C'est une infection du poumon, on est vraiment sur le tissu pulmonaire, c'est donc différent de la bronchite qui, elle, est une atteinte de la bronche. On peut donc se sentir essoufflé, avoir parfois des douleurs thoraciques, surtout s'il y a une atteinte pleurale associée. On peut cracher du pus et avoir de la fièvre. On éprouve également une fatigue extrêmement importante et une perte d'autonomie qui se met en place très rapidement avec, souvent, nécessité d'être alité ce qui implique une fonte musculaire. Tout cela fait que l'on met déjà du temps à récupérer. Même si on n'a pas de comorbidités associées, même si on a moins de 65 ans, cela reste quand même un événement sérieux dans la vie des gens. Donc avec tous les facteurs de risque du pape, c'est d'autant plus complexe à gérer par les équipes médicales.

Et comment est-ce traité ?

Cela dépend. Généralement, on essaye d'identifier un germe, on l'a rarement, mais il faut quand même essayer parce que cela permet de mettre en place ensuite le traitement. On met bien évidemment en place une antibiothérapie probabiliste. On peut mettre, si on a de la fièvre, des traitements pour faire chuter la fièvre, on peut être amené également à mettre de l'oxygène si on manque d'oxygène. Et puis, après, il y a toutes les préventions de l'hospitalisation, comme la prévention de l'alitement avec une anticoagulation, on essaye de mettre en fauteuil le plus vite possible et on peut aussi mettre de la kinésithérapie pour drainer les sécrétions.

Cela va faire trois semaines que le pape est hospitalisé, est-ce normal que ce soit aussi long ?

L'hospitalisation, souvent, est au moins de 7 à 10 jours. Là, elle est beaucoup plus longue, mais on est sur un poumon pathologique au départ, puisqu'il a été clairement indiqué qu'il avait une dilatation des bronches. C'est peut-être aussi une dilatation des bronches qui s'est surinfectée avec des germes qui sont parfois un peu spécifiques et qui nécessitent des antibiothérapies davantage prolongées. Moi, je n'ai pas de données particulières sur ce point-là, mais on ne peut pas l'exclure. Surtout, à cet âge, c'est une épreuve phénoménale.

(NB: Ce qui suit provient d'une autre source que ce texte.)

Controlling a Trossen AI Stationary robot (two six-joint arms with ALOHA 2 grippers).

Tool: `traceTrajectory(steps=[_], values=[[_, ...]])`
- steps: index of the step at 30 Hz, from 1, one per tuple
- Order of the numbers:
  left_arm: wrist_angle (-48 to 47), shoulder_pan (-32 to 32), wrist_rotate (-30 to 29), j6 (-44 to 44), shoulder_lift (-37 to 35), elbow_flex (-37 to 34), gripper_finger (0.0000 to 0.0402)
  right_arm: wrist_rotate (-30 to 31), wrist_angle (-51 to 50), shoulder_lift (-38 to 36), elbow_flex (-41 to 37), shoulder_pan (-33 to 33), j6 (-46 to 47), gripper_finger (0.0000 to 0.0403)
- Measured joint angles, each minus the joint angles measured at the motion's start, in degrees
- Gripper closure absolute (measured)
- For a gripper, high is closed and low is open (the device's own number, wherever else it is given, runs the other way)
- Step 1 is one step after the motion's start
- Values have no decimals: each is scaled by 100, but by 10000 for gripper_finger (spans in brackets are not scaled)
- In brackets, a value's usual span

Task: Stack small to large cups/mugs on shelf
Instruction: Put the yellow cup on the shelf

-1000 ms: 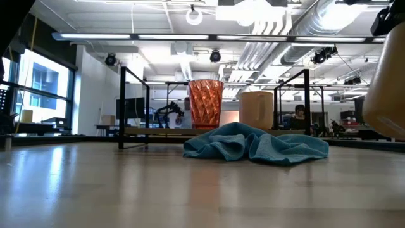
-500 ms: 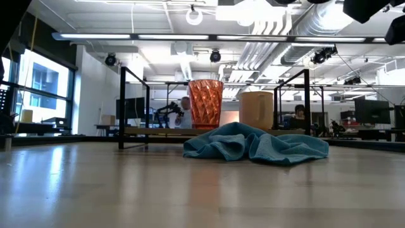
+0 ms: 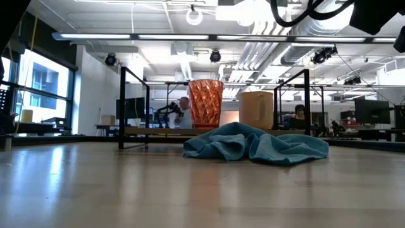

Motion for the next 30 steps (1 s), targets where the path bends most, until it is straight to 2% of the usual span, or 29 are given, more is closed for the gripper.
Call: traceTrajectory(steps=[5, 17, 26, 30], values=[[0, 0, 8, 11, 0, 0, 318, 15, 68, -38, 0, 0, 47, 397], [0, -2, 24, 10, 4, 0, 318, 24, 709, -70, -4, -2, 195, 331], [2, -2, 25, 7, 4, 0, 318, 118, 807, -74, -2, -2, 133, 327], [3, -2, 25, 7, 4, 0, 318, 479, 803, -76, 264, -24, -7, 327]])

"C'est comme si vous faisiez une épreuve d'effort en permanence, 24 heures sur 24. C'est vraiment quelque chose de très difficile à vivre."

Dr Le Guillou, pneumologue

à franceinfo

C'est-à-dire que cela lui demande des efforts considérables pour respirer ?

Considérables. D'autant plus qu'il est déconditionné puisqu'il était sédentaire, donc l'atteinte musculaire était déjà présente et n'a dû faire que s'aggraver pendant l'hospitalisation. Dans certains communiqués, il est dit qu'il a pris une corticothérapie et des antibiotiques. Ça peut certes être efficace mais à terme, cela peut altérer la récupération au niveau musculaire. Le grand risque, c'est un épuisement respiratoire. Plus c'est long, plus le risque de complications dues à l'hospitalisation, dues à une atteinte d'autres organes, est prégnant.